# [What you need to do]
Which lines run from the line with "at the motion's" through the line with "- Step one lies" in the entries below? Print them exactly, both ends included, and nothing more.

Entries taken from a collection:
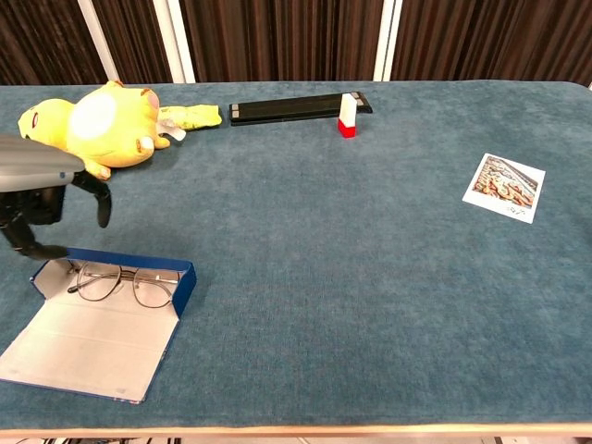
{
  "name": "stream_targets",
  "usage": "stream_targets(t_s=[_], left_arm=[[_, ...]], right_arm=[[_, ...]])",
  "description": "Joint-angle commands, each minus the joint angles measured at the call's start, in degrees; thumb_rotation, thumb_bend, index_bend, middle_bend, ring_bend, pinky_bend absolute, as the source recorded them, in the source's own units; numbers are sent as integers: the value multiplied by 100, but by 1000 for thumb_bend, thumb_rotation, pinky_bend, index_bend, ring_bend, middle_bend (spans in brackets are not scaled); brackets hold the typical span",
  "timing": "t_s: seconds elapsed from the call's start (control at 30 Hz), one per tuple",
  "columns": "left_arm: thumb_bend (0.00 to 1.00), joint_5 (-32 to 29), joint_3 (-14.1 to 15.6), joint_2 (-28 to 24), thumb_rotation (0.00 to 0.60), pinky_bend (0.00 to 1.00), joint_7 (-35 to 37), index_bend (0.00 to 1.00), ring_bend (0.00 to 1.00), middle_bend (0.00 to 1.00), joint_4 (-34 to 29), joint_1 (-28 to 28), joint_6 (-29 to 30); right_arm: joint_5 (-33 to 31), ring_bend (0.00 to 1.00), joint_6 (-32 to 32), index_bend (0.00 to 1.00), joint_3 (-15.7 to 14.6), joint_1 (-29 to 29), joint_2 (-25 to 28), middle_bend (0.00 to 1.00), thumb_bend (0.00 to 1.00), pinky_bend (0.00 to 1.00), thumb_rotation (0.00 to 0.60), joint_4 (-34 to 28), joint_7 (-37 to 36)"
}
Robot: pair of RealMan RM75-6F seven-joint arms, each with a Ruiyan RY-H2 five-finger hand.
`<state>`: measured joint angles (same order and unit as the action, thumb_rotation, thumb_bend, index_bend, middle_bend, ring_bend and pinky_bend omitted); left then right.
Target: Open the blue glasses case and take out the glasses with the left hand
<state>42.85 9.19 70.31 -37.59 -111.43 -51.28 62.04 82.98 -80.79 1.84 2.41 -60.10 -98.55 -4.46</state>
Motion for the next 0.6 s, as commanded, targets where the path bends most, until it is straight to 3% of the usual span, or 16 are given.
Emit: stream_targets(t_s=[0.03,0.33,0.6], left_arm=[[289,252,-151,294,600,945,106,384,861,1000,203,200,171],[293,167,-304,652,600,947,-47,406,865,1000,349,278,90],[292,90,-351,646,600,947,-136,410,865,1000,261,347,58]], right_arm=[[-1,0,2,0,-1,-1,3,0,129,199,600,2,-5],[-10,0,12,0,0,1,11,0,129,199,600,-2,-15],[-22,0,27,0,-2,3,14,0,129,199,600,-8,-1]])
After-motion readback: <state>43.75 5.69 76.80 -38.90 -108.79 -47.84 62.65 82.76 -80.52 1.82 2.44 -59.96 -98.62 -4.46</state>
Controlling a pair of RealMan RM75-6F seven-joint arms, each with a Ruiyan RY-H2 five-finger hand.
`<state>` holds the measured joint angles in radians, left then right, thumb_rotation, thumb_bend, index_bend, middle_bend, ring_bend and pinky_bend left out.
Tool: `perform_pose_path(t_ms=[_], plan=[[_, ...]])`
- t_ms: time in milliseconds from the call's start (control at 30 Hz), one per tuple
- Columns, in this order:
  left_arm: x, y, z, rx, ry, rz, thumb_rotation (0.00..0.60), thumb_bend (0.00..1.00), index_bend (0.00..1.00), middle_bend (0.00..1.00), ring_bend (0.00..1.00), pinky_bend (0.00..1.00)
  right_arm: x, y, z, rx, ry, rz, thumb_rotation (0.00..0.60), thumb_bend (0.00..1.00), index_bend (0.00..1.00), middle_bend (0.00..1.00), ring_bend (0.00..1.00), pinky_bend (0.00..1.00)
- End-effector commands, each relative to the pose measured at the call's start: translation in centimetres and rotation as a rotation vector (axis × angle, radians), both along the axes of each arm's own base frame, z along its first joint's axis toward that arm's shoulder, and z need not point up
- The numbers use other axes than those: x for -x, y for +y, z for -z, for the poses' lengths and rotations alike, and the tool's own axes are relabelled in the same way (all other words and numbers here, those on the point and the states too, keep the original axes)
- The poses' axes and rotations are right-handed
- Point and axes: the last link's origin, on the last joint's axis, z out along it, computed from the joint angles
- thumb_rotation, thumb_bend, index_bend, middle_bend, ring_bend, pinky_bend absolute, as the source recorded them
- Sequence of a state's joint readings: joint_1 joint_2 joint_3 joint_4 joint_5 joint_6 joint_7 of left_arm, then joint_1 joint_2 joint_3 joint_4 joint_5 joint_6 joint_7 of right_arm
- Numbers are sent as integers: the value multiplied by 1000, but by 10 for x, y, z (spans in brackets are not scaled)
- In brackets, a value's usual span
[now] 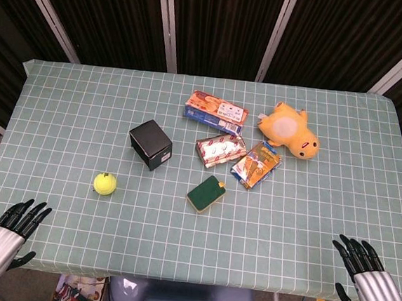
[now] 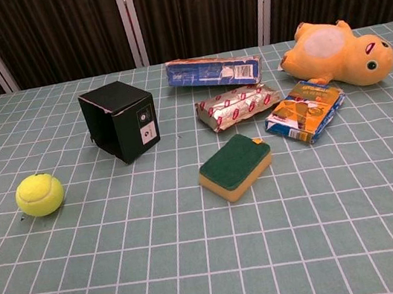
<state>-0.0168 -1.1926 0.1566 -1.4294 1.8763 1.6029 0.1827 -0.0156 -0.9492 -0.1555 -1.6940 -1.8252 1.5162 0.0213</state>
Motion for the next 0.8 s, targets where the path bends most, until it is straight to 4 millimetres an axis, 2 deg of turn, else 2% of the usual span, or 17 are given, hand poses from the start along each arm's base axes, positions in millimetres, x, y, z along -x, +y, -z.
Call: perform_pose_path(t_ms=[33, 233, 300, 367, 433, 500, 633, 800], plan=[[0, 0, 1, 7, 3, 0, 600, 79, 43, 76, 22, 146, -1, 1, -1, 3, -3, -4, 600, 428, 0, 0, 0, 0], [0, -1, 6, 15, 20, -2, 600, 79, 44, 80, 22, 146, -2, 5, -3, 6, -8, -16, 600, 428, 0, 0, 0, 0], [-2, -1, 11, 25, 26, 11, 600, 80, 56, 111, 47, 147, -2, 4, -3, 1, -18, -16, 600, 428, 0, 0, 0, 0], [-3, 1, 16, 36, 35, 29, 600, 102, 99, 179, 112, 167, -2, 2, -4, 0, -28, -15, 600, 428, 0, 0, 0, 0], [-4, 7, 22, 49, 45, 43, 600, 166, 217, 300, 222, 244, -1, -2, -4, -4, -38, -10, 600, 427, 0, 0, 0, 0], [-3, 18, 30, 51, 68, 56, 600, 243, 343, 440, 350, 370, 2, -6, -4, -10, -42, 2, 600, 428, 0, 0, 0, 0], [2, 41, 41, 55, 133, 55, 600, 289, 400, 556, 480, 513, 8, -14, -5, -15, -52, 35, 600, 428, 0, 0, 0, 0], [6, 59, 57, 82, 178, 84, 600, 289, 433, 580, 549, 557, 13, -26, -7, -21, -78, 70, 600, 428, 0, 0, 0, 0]])
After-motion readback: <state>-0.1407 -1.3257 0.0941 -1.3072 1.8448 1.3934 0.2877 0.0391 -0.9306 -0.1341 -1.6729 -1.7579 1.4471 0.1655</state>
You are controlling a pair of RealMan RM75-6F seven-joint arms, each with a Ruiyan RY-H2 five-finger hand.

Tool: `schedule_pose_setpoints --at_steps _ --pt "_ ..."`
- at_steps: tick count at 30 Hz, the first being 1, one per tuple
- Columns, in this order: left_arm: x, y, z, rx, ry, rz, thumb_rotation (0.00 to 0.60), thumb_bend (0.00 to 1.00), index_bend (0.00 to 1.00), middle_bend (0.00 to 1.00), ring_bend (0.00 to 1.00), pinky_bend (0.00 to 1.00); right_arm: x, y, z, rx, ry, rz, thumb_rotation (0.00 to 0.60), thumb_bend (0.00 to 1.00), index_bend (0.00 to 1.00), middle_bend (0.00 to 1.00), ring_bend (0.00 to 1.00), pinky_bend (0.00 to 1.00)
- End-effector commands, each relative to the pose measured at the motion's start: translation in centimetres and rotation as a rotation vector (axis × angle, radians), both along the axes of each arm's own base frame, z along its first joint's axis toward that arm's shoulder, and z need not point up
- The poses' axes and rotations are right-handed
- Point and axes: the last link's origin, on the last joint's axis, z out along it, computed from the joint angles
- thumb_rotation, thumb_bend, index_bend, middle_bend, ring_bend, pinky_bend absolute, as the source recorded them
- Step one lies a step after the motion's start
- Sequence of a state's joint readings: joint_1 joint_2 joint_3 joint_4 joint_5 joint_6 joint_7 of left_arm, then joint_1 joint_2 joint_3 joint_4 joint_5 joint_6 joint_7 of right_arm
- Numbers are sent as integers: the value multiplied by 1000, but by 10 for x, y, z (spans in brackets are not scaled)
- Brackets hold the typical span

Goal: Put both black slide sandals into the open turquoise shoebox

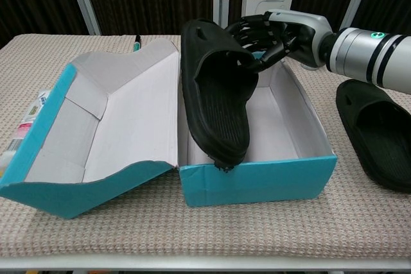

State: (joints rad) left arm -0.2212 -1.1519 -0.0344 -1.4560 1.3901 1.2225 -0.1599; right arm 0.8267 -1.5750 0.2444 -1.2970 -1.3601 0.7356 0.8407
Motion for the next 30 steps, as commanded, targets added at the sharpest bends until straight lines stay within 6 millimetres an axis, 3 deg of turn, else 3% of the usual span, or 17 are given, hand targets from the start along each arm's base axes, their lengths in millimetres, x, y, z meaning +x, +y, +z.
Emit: schedule_pose_setpoints --at_steps 1,30 --pt "-1 0 0 -1 0 2 600 137 222 192 121 202 2 -1 -6 11 -6 0 600 88 428 455 125 129" --pt "-7 2 0 -2 -2 14 600 137 222 193 122 202 2 -17 -36 54 -23 -31 600 80 427 454 125 129"
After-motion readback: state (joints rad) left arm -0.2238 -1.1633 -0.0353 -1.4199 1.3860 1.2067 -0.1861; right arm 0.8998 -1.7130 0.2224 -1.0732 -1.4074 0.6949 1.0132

# [Solution to this problem]
- End-effector commands, each relative to the pose measured at the motion's start: translation in centimetres and rotation as a rotation vector (axis × angle, radians), both along the axes of each arm's own base frame, z along its first joint's axis toward that arm's shoulder, and z need not point up
- The poses' axes and rotations are right-handed
- Point and axes: the last link's origin, on the last joint's axis, z out along it, computed from the joint angles
- thumb_rotation, thumb_bend, index_bend, middle_bend, ring_bend, pinky_bend absolute, as the source recorded them
- Step one lies a step after the motion's start

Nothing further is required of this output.